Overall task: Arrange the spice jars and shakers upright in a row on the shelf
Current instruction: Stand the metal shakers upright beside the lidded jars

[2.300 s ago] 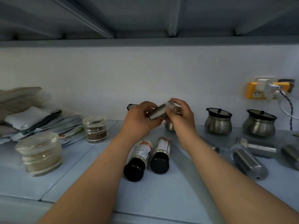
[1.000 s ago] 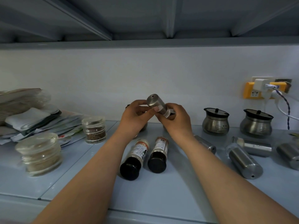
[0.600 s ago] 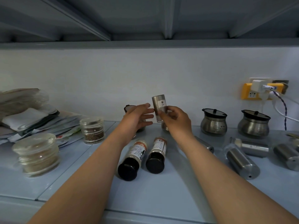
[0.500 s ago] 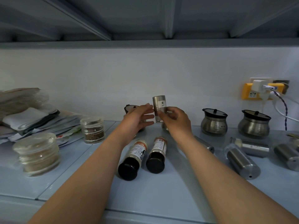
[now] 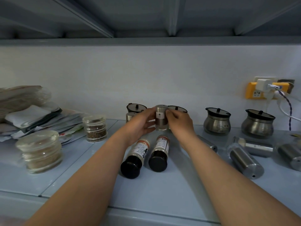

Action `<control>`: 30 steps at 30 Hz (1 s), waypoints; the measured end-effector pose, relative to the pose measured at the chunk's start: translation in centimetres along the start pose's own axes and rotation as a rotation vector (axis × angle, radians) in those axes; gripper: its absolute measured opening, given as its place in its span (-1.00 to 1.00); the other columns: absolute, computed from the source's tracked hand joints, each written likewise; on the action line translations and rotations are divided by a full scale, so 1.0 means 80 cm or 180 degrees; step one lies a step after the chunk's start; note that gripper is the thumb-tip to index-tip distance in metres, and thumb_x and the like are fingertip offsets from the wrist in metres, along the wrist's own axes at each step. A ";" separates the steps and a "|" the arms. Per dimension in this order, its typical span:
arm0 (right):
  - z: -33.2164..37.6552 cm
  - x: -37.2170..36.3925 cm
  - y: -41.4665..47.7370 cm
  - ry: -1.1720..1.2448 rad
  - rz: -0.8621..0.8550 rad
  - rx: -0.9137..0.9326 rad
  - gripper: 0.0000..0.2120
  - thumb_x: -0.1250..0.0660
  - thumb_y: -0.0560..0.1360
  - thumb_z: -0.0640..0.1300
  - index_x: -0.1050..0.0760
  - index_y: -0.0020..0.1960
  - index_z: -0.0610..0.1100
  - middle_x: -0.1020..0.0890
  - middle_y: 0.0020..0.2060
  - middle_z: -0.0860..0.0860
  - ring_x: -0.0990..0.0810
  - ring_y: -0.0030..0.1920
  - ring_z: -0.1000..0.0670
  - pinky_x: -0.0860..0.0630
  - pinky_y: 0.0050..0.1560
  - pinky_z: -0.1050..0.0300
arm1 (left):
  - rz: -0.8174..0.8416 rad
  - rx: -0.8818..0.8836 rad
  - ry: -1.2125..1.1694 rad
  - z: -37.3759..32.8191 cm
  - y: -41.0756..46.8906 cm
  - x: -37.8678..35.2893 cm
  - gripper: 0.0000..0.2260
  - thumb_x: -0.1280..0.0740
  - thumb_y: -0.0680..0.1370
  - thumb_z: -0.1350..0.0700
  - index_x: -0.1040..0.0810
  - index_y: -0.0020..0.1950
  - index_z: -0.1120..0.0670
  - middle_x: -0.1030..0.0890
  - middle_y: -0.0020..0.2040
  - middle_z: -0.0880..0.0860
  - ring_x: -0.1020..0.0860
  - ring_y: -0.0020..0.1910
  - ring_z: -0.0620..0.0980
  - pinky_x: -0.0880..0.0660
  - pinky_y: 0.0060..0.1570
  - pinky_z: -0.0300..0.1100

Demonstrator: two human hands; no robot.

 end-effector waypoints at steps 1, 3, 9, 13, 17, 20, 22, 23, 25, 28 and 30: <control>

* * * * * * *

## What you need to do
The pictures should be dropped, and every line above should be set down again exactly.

## The completed task
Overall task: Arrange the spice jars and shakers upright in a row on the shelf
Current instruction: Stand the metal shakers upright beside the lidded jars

[2.300 s ago] 
[1.000 s ago] 
[0.600 s ago] 
[0.500 s ago] 
[now] 

Action `<control>`: 30 steps at 30 Hz (1 s), waypoints; the measured end-effector pose, relative to the pose measured at the chunk's start: translation in centimetres along the start pose's own axes and rotation as a rotation vector (axis × angle, radians) in those axes; gripper: its absolute measured opening, given as its place in its span (-1.00 to 1.00); the other columns: absolute, computed from the source's tracked hand joints, each written likewise; on the action line translations and rotations are divided by a full scale, so 1.0 means 80 cm or 180 degrees; step one lies a step after the chunk's start; note that gripper is the thumb-tip to index-tip distance in metres, and thumb_x and the like are fingertip offsets from the wrist in metres, along the wrist's own axes at each step. A ";" separates the steps and a "|" the arms. Per dimension in this order, its typical span:
arm0 (right):
  - z: -33.2164..37.6552 cm
  - x: -37.2170..36.3925 cm
  - y: -41.4665..47.7370 cm
  - ry: -1.1720..1.2448 rad
  - rz: -0.8621..0.8550 rad
  - rx: -0.9137..0.9326 rad
  - gripper: 0.0000..0.2120
  - thumb_x: -0.1250..0.0660
  - thumb_y: -0.0560..0.1360
  - thumb_z: -0.0640..0.1300
  - index_x: -0.1050..0.0760
  - index_y: -0.0020..0.1960
  - index_z: -0.0610..0.1100
  - middle_x: -0.1020..0.0890
  - middle_y: 0.0020..0.2060
  - middle_z: -0.0860..0.0860
  - ring_x: -0.0990..0.0810
  - ring_y: -0.0030..0.1920
  - ring_z: -0.1000..0.0670
  - pinky_x: -0.0860..0.0630
  - pinky_y: 0.0050..0.1560
  - pinky_z: -0.1050..0.0300
arm1 (left):
  - rz: -0.8174..0.8416 rad
  - rx: -0.8818..0.8836 rad
  - ry: -1.2125..1.1694 rad
  - z: -37.3759..32.8191 cm
  - y: -41.0756..46.8906 cm
  - x: -37.8678..35.2893 cm
  - gripper: 0.0000..0.2260
  - thumb_x: -0.1280..0.0740
  - thumb_y: -0.0680..0.1370
  - thumb_z: -0.1350..0.0700
  - index_x: -0.1040..0.0810
  - index_y: -0.0020..0.1950
  - index_z: -0.1120..0.0670
  - middle_x: -0.1030..0.0890
  - middle_y: -0.0020..0.2040
  - middle_z: -0.0880..0.0860
  - ring_x: -0.1020..0.0860
  - ring_y: -0.0020..0.1910
  - ring_z: -0.0620..0.0980
  - pinky_x: -0.0880..0.0660
  - pinky_y: 0.0060..0.1570
  - pinky_z: -0.0300..0.1100

Demonstrator: two human hands; no robot.

 end-effector waypoints at steps 1, 3, 9, 13, 17, 20, 22, 23, 25, 28 and 30: <control>

This completes the requested output.